This article was originally published in 2024 and was last updated June 12, 2025.
- Tension: We treat AI personalization as a performance upgrade, not a relationship-builder.
- Noise: Industry hype and one-size-fits-all algorithms mask how AI reshapes shopper trust and identity.
- Direct Message: Lasting personalization isn’t about precision—it’s about contextual empathy—AI must first learn people, not just patterns.
Read more about our approach → The Direct Message Methodology
In November 2024, Lazada unveiled a suite of GenAI-powered features—personal assistants, smart catalogs, AI-written descriptions—promising shoppers a hyper-personalized experience.
Fast forward to June 2025, and the platform continues to expand its AI footprint across Southeast Asia.
From smarter translation engines to predictive user experiences, Lazada now integrates over a dozen AI “work streams” that impact discovery, content, logistics, seller automation, and targeted marketing.
But beyond speed and scale, what truly matters is how AI helps shoppers—and sellers—feel recognized.
What It Is: GenAI, the Tailored Concierge
GenAI refers to AI tools that generate custom content—from images to personalized chat assistance—using large language models and multimodal systems.
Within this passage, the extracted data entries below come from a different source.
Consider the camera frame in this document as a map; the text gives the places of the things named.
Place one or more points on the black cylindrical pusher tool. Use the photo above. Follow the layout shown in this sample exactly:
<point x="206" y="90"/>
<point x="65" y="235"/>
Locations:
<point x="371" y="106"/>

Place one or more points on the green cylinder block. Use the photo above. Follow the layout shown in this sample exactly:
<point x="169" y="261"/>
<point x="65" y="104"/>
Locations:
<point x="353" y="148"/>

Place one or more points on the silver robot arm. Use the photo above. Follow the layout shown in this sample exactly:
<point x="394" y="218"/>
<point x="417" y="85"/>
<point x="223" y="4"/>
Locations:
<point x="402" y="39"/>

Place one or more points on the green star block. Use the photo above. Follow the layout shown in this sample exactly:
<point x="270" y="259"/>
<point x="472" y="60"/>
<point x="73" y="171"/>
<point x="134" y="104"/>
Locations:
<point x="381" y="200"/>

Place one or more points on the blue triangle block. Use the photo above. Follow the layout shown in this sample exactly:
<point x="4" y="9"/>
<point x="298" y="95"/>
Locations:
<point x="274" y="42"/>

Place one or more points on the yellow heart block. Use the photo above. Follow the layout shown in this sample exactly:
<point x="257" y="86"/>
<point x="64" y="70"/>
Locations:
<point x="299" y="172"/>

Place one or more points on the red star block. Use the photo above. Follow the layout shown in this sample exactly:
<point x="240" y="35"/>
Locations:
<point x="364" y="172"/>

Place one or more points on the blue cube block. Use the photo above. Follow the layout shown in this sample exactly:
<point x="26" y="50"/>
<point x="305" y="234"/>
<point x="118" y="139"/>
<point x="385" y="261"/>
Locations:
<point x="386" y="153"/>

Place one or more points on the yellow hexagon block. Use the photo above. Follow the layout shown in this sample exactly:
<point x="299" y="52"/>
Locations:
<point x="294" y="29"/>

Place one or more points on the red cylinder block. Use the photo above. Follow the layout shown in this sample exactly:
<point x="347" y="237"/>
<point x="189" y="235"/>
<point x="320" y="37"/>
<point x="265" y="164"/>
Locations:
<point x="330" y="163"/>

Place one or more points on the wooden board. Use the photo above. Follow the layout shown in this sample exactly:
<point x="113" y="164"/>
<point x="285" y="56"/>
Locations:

Lazada’s in-app assistant, “Lazzie,” offers product suggestions, answers queries, and even formats listings for sellers.
Powered by Alibaba’s Marco MT, it provides seamless multi‑language support across SEA markets.
These tools aim to improve efficiency: auto-tagging product attributes saves sellers thousands of hours, while predictive models drive double-digit increases in traffic and conversions.
The Deeper Tension: Connection vs. Convenience
At its core, this isn’t really about algorithmic wizardry—it’s about human connection.
Shoppers today crave experiences that signal someone understands them, not just what their clickstream suggests.
Sellers yearn to reach audiences in an authentic voice, not as faceless sellers in a sea of commodities.
The tension? We’re caught in a cycle of performance metrics—clicks, CTR, add-to-cart—without asking if AI is fostering loyalty or identity.
If Lazzie only targets transactions, it risks amplifying the transactional gap between consumer and brand, making personalization feel hollow.
What Gets in the Way: Hype, Noise, and Illusion
AI press releases tout “nine-in-10 trust rates” for recommended content , but such metrics often gloss over the real risk: AI defaulting to safe sameness.
Generic recommendations inflate engagement while deepening filter bubbles.
When trusted voices in the marketing world speak of “hyper-targeting” as the ultimate goal, they reinforce a reductive view—that data equals relationship.
Noise also includes the narrative of “AI as an instant boost,” which hides how these systems require care, curation, and empathy.
The real asset is not the model, but its alignment with user context—culture, mood, stage of life.
The Direct Message
True personalization isn’t a function of data—it’s a function of empathy; AI should reveal the person, not just predict them.
Integrating This Insight
First, reframe AI projects not as feature rollouts, but empathy experiments.
Before adding any GenAI tool, ask: “What does this help a real person feel, think, or do?”
Lazada could tailor Lazzie’s responses based on cultural moments—celebrations, pain points, aspirations—instead of triggering generic promotions.
Second, build feedback loops that center on qualitative sentiment, not just KPIs. Beyond click engagement, measure trust, clarity, satisfaction.
A seller survey could ask: “Did AI help you express your brand’s narrative?” A shopper test could assess: “Did this feel like it was tailored to me specifically?”
Third, adopt “context frames” in AI output. For example, when translating listings, use localized idioms, climate relevance, even customary merger of language and visuals.
As Lazzie translates “holiday dress,” it might suggest festive-themed stylings in the Philippines or Ramadan-inspired modest wear in Malaysia.
With Marco MT in the loop, this kind of nuanced translation isn’t pipe-dream—it’s technically viable.
Finally, invest in narrative AI—not just targeting AI. That means scaffolding the AI flow with storytelling arcs.
Lazzie’s product suggestion could start with a question (“Looking for something comfortable for rainy-season commutes?”), then build to a recommendation.
This narrative pulley builds identity, not just conversion.
Why This Matters Now
As Lazada and other platforms double-down on GenAI, the real walled garden will be psychological, not technical.
Platforms that enable human-scale personalization will command trust and loyalty. Those that chase metrics alone risk training audiences not to feel understood—and thus to disengage.
By orienting GenAI tools around empathy, storytelling, and cultural coherence, platforms can evolve beyond personalized dashboards into personalized relationships—where each recommendation says: we see you.
And in a crowded e‑commerce market, that depth may be the ultimate competitive moat.